== Work order ==
Verbatim transcription of the listing is needed.

== Data provided ==

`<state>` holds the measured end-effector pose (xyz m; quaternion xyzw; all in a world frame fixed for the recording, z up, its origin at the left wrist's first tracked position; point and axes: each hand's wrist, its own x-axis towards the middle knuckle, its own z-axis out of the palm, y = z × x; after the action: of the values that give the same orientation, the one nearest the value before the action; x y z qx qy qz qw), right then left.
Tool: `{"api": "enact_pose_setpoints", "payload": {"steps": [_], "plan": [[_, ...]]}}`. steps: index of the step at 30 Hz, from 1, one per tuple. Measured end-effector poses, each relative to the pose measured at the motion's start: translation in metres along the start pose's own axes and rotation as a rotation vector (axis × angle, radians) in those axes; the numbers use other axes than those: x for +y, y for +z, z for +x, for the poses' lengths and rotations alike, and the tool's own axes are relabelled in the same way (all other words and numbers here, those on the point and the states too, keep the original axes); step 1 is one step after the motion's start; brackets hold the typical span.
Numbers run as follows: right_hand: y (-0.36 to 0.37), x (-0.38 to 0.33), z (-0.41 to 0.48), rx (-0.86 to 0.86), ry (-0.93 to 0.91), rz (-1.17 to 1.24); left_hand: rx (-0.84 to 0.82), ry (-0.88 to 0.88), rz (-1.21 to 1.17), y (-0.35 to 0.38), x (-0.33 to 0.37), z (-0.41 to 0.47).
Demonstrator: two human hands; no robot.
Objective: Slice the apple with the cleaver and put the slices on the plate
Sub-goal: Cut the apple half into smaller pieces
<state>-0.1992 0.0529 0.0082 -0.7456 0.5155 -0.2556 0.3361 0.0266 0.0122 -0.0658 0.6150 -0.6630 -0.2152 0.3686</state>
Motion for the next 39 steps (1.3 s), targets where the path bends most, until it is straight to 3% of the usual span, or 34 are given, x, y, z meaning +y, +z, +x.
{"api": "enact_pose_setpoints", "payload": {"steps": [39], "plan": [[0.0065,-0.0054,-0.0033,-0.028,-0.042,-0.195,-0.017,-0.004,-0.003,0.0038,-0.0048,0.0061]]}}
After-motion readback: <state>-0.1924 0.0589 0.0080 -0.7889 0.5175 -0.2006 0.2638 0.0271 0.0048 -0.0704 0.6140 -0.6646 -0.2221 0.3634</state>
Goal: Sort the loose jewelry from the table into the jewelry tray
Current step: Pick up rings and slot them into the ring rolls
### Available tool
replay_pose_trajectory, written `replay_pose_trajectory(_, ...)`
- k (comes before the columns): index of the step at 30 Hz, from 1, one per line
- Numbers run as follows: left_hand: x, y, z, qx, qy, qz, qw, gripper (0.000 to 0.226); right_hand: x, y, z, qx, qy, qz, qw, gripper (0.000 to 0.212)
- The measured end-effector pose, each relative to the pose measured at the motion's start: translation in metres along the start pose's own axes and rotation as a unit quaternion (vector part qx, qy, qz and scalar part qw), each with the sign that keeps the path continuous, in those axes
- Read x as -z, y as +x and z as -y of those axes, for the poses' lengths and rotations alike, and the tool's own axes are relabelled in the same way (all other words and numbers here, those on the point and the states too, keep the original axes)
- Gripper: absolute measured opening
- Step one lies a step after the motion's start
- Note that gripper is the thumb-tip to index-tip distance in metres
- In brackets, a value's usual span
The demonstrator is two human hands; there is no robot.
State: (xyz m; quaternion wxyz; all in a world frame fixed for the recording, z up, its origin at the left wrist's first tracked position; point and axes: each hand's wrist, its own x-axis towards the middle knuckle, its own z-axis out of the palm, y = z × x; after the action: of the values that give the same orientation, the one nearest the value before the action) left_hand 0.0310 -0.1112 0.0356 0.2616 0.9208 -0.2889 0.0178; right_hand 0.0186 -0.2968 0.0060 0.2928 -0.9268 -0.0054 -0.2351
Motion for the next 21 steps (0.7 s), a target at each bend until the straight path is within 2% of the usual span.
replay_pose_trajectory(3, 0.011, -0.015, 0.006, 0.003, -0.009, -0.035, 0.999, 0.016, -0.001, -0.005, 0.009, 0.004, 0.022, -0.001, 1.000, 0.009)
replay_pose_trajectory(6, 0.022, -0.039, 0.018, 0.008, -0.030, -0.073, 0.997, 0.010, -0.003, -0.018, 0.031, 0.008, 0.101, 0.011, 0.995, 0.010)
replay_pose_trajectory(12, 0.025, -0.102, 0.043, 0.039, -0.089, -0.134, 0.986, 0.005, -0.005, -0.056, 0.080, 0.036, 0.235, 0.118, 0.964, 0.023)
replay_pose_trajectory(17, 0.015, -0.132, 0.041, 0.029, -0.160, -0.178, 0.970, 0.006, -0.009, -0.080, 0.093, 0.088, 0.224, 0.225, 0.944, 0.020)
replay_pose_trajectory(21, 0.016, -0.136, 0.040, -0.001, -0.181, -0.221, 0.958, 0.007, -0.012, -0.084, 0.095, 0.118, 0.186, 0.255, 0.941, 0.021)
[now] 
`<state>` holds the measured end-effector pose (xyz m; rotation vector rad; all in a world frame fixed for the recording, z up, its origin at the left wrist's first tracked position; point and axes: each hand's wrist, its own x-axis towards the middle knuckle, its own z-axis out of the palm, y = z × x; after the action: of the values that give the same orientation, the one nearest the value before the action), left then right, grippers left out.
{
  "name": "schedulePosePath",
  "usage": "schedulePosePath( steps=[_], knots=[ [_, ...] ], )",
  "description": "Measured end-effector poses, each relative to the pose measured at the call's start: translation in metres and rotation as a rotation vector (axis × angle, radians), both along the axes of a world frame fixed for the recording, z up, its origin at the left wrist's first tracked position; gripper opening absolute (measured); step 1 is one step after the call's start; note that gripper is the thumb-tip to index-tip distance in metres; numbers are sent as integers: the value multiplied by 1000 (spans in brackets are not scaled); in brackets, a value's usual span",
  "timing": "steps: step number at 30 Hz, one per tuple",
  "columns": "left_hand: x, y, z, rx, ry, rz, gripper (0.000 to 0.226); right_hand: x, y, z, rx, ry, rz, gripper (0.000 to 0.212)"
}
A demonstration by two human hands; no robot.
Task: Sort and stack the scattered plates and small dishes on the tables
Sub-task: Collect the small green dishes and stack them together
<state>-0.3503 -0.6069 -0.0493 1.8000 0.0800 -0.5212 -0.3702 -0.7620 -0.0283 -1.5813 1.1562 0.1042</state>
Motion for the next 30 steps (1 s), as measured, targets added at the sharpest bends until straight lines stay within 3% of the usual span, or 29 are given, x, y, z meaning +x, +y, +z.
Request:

== Output of the task ==
`<state>` holds the measured end-effector pose (xyz m; quaternion xyzw; all in a world frame fixed for the recording, z up, its origin at the left wrist's first tracked position; point and axes: each hand's wrist, its own x-axis towards the middle knuckle, its own z-axis out of the palm, y = z × x; after the action: of the values that give the same orientation, the one nearest the value before the action; x y z qx qy qz qw), right then left.
Tool: `{"api": "enact_pose_setpoints", "payload": {"steps": [_], "plan": [[_, ...]]}}`. steps: index of the step at 30 Hz, from 1, one per tuple. Measured end-effector poses, each relative to the pose measured at the motion's start: translation in metres along the start pose's own axes and rotation as a rotation vector (axis × angle, radians) in those axes; the numbers use other axes than those: x for +y, y for +z, z for +x, for the poses' lengths and rotations alike, and the tool's own axes are relabelled in the same way (all other words and numbers here, those on the point and the states too, keep the original axes); step 1 is one step after the motion's start; brackets hold the typical span.
Numbers run as follows: right_hand: y (-0.36 to 0.37), x (-0.38 to 0.33), z (-0.41 to 0.48), rx (-0.86 to 0.86), ry (-0.93 to 0.91), rz (-1.17 to 1.24); left_hand: rx (-0.84 to 0.82), ry (-0.88 to 0.88), rz (-1.21 to 1.17), y (-0.35 to 0.38), x (-0.33 to 0.37), z (-0.41 to 0.47).
Demonstrator: two human hands; no robot.
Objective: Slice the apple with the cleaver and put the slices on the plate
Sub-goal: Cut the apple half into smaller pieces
<state>-0.1992 0.0529 0.0082 -0.7456 0.5155 -0.2556 0.3361 0.0266 0.0122 -0.0658 0.6150 -0.6630 -0.2152 0.3686</state>
Motion for the next 39 steps (1.3 s), targets where the path bends most, until it is straight to 3% of the usual span, or 34 are given, x, y, z meaning +y, +z, +x.
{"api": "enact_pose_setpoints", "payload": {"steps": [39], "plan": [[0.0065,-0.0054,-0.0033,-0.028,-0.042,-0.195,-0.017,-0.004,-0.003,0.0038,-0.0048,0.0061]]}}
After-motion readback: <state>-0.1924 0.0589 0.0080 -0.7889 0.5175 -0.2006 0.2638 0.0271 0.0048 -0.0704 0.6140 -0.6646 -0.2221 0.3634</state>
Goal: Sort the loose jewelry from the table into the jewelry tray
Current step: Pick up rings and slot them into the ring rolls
### Available tool
replay_pose_trajectory, written `replay_pose_trajectory(_, ...)`
- k (comes before the columns): index of the step at 30 Hz, from 1, one per line
- Numbers run as follows: left_hand: x, y, z, qx, qy, qz, qw, gripper (0.000 to 0.226); right_hand: x, y, z, qx, qy, qz, qw, gripper (0.000 to 0.212)
- The measured end-effector pose, each relative to the pose measured at the motion's start: translation in metres along the start pose's own axes and rotation as a unit quaternion (vector part qx, qy, qz and scalar part qw), each with the sign that keeps the path continuous, in those axes
- Read x as -z, y as +x and z as -y of those axes, for the poses' lengths and rotations alike, and the tool's own axes are relabelled in the same way (all other words and numbers here, those on the point and the states too, keep the original axes)
- Gripper: absolute measured opening
- Step one lies a step after the motion's start
- Note that gripper is the thumb-tip to index-tip distance in metres
- In brackets, a value's usual span
The demonstrator is two human hands; there is no robot.
State: (xyz m; quaternion wxyz; all in a world frame fixed for the recording, z up, its origin at the left wrist's first tracked position; point and axes: each hand's wrist, its own x-axis towards the middle knuckle, its own z-axis out of the palm, y = z × x; after the action: of the values that give the same orientation, the one nearest the value before the action) left_hand 0.0310 -0.1112 0.0356 0.2616 0.9208 -0.2889 0.0178; right_hand 0.0186 -0.2968 0.0060 0.2928 -0.9268 -0.0054 -0.2351
Motion for the next 21 steps (0.7 s), a target at each bend until the straight path is within 2% of the usual span.
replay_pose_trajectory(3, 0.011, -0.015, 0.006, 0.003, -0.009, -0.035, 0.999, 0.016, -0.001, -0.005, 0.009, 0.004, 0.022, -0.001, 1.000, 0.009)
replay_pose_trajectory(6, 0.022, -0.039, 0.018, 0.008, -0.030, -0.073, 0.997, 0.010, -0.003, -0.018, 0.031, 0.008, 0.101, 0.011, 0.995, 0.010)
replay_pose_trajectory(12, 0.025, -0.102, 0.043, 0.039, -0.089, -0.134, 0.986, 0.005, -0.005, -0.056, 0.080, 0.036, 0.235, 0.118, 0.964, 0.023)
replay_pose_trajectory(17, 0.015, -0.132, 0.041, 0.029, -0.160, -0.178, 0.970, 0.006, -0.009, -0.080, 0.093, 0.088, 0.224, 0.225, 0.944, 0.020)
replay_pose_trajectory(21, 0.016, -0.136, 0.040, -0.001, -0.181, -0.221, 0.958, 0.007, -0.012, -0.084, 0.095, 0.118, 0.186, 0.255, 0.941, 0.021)
[now] 
`<state>` holds the measured end-effector pose (xyz m; rotation vector rad; all in a world frame fixed for the recording, z up, its origin at the left wrist's first tracked position; point and axes: each hand's wrist, its own x-axis towards the middle knuckle, its own z-axis out of the palm, y = z × x; after the action: of the values that give the same orientation, the one nearest the value before the action), left then right, grippers left out.
{
  "name": "schedulePosePath",
  "usage": "schedulePosePath( steps=[_], knots=[ [_, ...] ], )",
  "description": "Measured end-effector poses, each relative to the pose measured at the call's start: translation in metres and rotation as a rotation vector (axis × angle, radians), both along the axes of a world frame fixed for the recording, z up, its origin at the left wrist's first tracked position; gripper opening absolute (measured); step 1 is one step after the call's start; note that gripper is the thumb-tip to index-tip distance in metres; numbers are sent as integers: the value multiplied by 1000 (spans in brackets are not scaled); in brackets, a value's usual span",
  "timing": "steps: step number at 30 Hz, one per tuple",
  "columns": "left_hand: x, y, z, rx, ry, rz, gripper (0.000 to 0.226); right_hand: x, y, z, rx, ry, rz, gripper (0.000 to 0.212)"
}
A demonstration by two human hands; no robot.
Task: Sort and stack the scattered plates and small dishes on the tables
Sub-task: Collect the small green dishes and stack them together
<state>-0.3503 -0.6069 -0.0493 1.8000 0.0800 -0.5212 -0.3702 -0.7620 -0.0283 -1.5813 1.1562 0.1042</state>
Motion for the next 30 steps (1 s), as measured, targets added at the sharpest bends until straight lines stay within 3% of the usual span, or 29 are given, x, y, z meaning +x, +y, +z.
Request:

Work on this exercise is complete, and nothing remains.